Comment by matthewdgreen

15 hours ago

At the same time, a healthy society needs people who are trained in the arts and humanities. The reason you experienced a bad outcome is because our society doesn't care much about this, despite being richer and more able to afford the arts than at any point in history. I would also argue that, not coincidentally, our society is unhealthy, and getting more so.

Your solution is like pointing out that the patient can't tolerate food anymore, so the solution is just not to feed them. It's all true! And also misses the fact that something is causing the patient to starve.

It's more like the patient needs some fixed amount of food each day and it doesn't make a lot of sense to create lots more food than they need on the hopes that someday they'll want to eat more than they can.

If the argument is that everyone should focus on the arts at the expense of everything else, it's hard to imagine that's an ideal outcome relative to alternatives. If we're not arguing that everyone should focus 100% on the arts (no other degrees should be available), then it's a matter of degree and certainly some outcomes might end up with more people pursuing the arts than what society needs.

What is your solution? Should the rest of us all consume more art? A lot of people are struggling just to pay for housing and food.

  • In many wealthy societies, there is broad funding for the arts and humanities. Here in the US we're discussing massive cuts for art and humanities funding. These amounts aren't large, and presumably we can afford them -- given the massive tax cuts we just passed for people making over $500,000 and the increased funding we came up with for ICE and the military.

>Your solution is like pointing out that the patient can't tolerate food anymore, so the solution is just not to feed them. It's all true! And also misses the fact that something is causing the patient to starve.

Ironically, with chronic obesity and the related metabolic disorders becoming absolutely epidemic, people might do well to eat less. I can manage 48 hours at a stretch, it's only psychologically discomforting, I wish I could go 72 hours. It's like we have some sort of racial memory of the famines our ancestors suffered tens of thousands of years ago, and now we can't stop gorging ourselves.

>At the same time, a healthy society needs people who are trained in the arts and humanities.

Everyone thinks that the thing that they learned to do is what everyone should learn to do. Car mechanics think that people should be able to do repairs, at least know a little more about what goes wrong. And guess what? Our economy relies on them, and they're right... we do need people who can repair them. Janitors think that people should be able to clean things up. And guess what? We do need people who can clean things up. Shipbuilders, steelworkers, construction workers, farmers... we need people who can do those things.

No one was ever in danger and needed to be able to know Titian's third most famous painting. No one was ever rescued by liberal arts graduate's knowledge of third rate classical composers.

>I would also argue that, not coincidentally, our society is unhealthy, and getting more so.

I would agree. People need gainful employment opportunities, and the training to be able to take advantage of those. They need to enter adulthood debt free, and not just student debt, but to also know that the government isn't mortgaging their future paying for a bloated secondary education system today that is wasting years of their lives and hundreds of billions in fortune setting them up to fail. If academia doesn't want to be the vocational schools that it dreads to be associated with, then it should shut up and quit pretending that it has much to offer the vast majority of people. Maybe it didn't claim that these degrees would set everyone up for life, but it certainly didn't protest when others made that claim for it.

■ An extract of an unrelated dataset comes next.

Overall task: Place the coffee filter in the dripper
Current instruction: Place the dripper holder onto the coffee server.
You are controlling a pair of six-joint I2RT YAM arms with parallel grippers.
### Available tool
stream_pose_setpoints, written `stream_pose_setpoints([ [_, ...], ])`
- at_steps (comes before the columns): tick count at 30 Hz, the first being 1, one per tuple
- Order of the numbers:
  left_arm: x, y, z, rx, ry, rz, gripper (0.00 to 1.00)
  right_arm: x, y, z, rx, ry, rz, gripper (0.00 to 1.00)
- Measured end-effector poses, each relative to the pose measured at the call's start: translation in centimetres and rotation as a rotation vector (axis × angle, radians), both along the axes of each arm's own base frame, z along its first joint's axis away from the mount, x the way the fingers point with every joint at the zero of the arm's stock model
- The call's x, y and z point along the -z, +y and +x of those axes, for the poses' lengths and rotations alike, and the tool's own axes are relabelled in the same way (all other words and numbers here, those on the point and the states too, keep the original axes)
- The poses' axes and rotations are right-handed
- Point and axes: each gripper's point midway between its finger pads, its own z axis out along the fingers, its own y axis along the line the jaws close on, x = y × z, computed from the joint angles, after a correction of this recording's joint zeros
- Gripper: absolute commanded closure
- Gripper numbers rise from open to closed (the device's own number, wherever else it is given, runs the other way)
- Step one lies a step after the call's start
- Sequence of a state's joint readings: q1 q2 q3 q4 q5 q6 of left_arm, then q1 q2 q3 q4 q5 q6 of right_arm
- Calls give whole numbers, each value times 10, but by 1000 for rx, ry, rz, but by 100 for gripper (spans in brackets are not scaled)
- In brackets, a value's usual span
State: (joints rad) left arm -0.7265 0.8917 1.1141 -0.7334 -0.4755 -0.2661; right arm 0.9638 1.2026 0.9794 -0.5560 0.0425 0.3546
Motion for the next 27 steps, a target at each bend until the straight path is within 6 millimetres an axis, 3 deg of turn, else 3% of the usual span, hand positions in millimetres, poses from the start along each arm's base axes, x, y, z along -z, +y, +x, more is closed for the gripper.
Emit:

>despite being richer and more able to afford the arts than at any point in history.

We're all actually poor. As a country. (Other countries too, come to that.) We remember having once been rich, and we're in denial about it no longer being true. We can't even afford social security, old people will need to start dying sooner. Even the so-called billionaires for the most part just have a pile of stock certificates in the vault. Even on this very website, we see constant links about making people live in pods because it's no longer possible to build housing anyone can afford. You now rent the things your grandparents used to buy outright, and to buy seconds and thirds when they got bored with the first. You tell yourself it's because it's more convenient, but you couldn't afford to pay for it up front if you wanted.

We're that married couple swimming in credit card debt. They deny that it's a big deal, look here we can juggle this one and use that one to pay the minimum payment on the third card. And don't you think we can't keep doing that, we'll be able to do it next month too! But I'm not even allowed to talk about it, because a full 8 or 9 years ago the people on the left told everyone that credit card analogies don't work for a country as big and rich as the United States.

Fewer than 7% of all high school graduates should even go on to higher education. High school should become more strict, willing to flunk everyone who fails to meet rigorous standards. We need our government to make a true effort to reindustrialize.

  • I'm not even sure what it is you're complaining about. That people are forcing students to spend money studying subjects that don't have lucrative careers following them? None of this information is secret; if you think that rational people can't figure out that arts careers have poor prospects, then you don't believe in the free market in the first place. (And, to some extent I'm happy to entertain that discussion -- I'm just willing to bet that "the free market makes bad decisions" is not part of your specific basket of off-the-shelf beliefs.)